### PROBLEM DESCRIPTION:
Copy, exactly as written, the lines that begin at the one containing "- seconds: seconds" and end at the one containing "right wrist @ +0". Skip any pictures in the data below.

Collected data
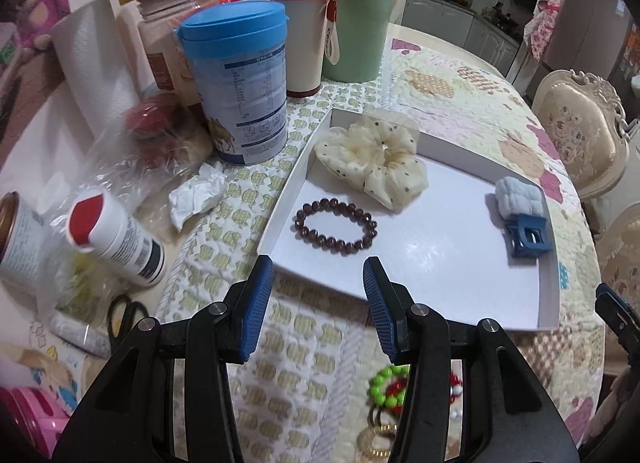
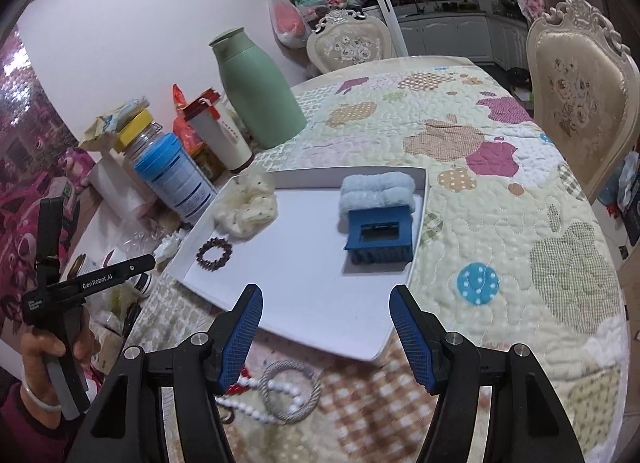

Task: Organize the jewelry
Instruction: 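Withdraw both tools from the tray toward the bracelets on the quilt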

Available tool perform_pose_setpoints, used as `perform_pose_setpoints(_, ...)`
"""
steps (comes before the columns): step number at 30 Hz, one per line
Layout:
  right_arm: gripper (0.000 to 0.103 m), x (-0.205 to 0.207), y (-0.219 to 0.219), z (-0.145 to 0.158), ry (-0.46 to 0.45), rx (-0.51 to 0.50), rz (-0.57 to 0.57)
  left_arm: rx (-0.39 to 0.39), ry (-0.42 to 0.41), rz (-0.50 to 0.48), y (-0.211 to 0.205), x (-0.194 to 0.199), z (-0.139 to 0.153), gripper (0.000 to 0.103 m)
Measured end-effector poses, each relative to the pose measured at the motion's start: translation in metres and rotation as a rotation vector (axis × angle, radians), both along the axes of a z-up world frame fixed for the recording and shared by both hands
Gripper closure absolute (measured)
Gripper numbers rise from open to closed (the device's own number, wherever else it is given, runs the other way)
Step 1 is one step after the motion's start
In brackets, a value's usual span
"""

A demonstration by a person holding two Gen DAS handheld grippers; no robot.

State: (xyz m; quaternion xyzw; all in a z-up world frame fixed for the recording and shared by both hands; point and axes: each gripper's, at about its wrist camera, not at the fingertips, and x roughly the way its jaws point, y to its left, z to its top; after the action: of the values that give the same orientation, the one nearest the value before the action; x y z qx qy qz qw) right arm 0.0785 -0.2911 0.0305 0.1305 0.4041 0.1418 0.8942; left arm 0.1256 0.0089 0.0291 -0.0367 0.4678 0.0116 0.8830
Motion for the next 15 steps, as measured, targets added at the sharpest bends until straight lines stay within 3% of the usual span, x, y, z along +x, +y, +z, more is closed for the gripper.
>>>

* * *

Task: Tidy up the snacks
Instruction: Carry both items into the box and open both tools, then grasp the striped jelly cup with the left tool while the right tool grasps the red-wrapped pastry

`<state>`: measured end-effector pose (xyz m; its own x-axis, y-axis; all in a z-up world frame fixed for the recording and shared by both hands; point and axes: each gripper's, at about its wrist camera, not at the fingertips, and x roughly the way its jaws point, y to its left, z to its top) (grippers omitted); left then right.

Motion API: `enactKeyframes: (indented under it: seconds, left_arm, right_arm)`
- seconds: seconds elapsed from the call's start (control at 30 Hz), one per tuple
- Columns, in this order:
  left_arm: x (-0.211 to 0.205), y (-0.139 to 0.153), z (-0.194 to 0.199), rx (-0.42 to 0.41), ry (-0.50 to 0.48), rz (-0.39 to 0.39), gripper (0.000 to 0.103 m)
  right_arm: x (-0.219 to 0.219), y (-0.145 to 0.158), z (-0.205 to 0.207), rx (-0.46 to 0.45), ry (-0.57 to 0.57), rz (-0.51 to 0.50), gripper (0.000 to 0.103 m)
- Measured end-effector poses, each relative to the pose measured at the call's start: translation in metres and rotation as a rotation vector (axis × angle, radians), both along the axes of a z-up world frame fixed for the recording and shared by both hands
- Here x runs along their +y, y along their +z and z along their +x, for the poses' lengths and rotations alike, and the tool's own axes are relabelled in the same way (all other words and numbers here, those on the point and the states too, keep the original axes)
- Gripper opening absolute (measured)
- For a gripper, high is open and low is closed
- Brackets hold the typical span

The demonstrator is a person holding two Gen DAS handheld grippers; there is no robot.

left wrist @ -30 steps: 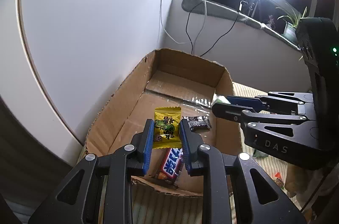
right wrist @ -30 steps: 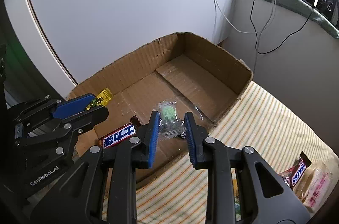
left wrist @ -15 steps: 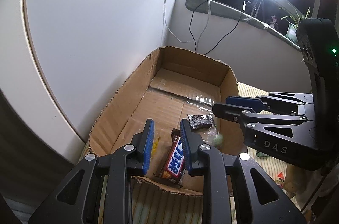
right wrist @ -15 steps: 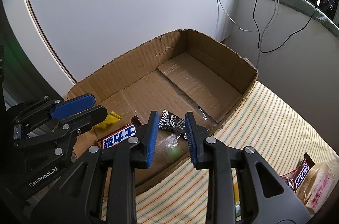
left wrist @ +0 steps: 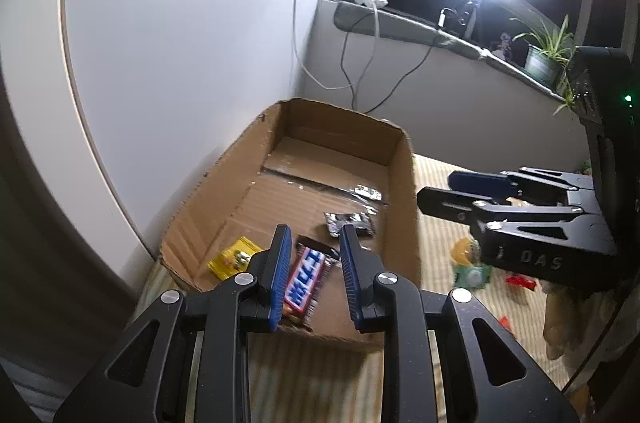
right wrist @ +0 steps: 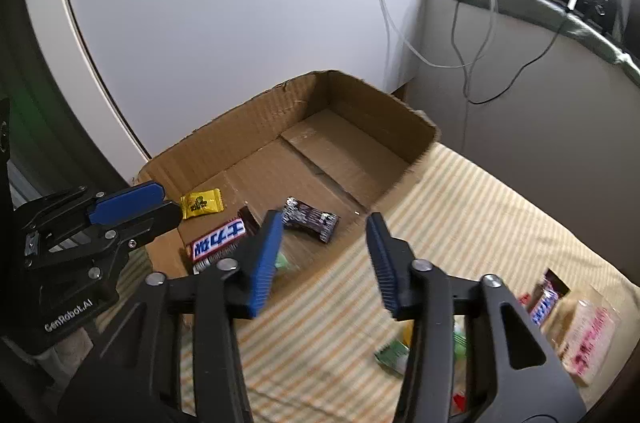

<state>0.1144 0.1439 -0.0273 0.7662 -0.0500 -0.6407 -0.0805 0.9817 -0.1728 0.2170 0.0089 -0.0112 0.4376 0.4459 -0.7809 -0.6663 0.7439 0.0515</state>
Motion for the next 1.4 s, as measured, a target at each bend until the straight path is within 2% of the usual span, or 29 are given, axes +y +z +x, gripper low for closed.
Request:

### RESULT OF THE EXERCISE:
- seconds: seconds elapsed from the call's start (control at 30 Hz), one per tuple
- Columns, in this order:
  left_arm: x (-0.211 to 0.205), y (-0.139 to 0.153), z (-0.194 to 0.199), rx (-0.42 to 0.41), ry (-0.50 to 0.48), rz (-0.39 to 0.39), gripper (0.000 to 0.103 m)
  right_arm: x (-0.219 to 0.219), y (-0.145 to 0.158), z (-0.205 to 0.207), rx (-0.46 to 0.45), ry (-0.57 to 0.57), rz (-0.51 to 0.50), gripper (0.000 to 0.103 m)
- Measured end-effector poses, each relative to the pose measured at the call's start: translation in metres and rotation as a rotation vector (axis × angle, radians), both along the axes of a z-up world frame fixed for the recording and shared by both hands
- Here x runs along their +y, y along their +z and z along their +x, for the poses' lengths and rotations alike, and the tool's own axes are relabelled in the same way (all other words and numbers here, those on the point and the states too, keep the original axes)
- Gripper opening absolute (measured)
- For a gripper, high is open and low is closed
- Brackets hold the typical span

The demonstrator is a person holding two Gen DAS handheld grippers; there is no robot.

left wrist @ -30 steps: 
right wrist @ -30 steps: 
left wrist @ -15 steps: 
right wrist @ -15 steps: 
left wrist @ +0 steps: 
right wrist @ +0 steps: 

No further output remains.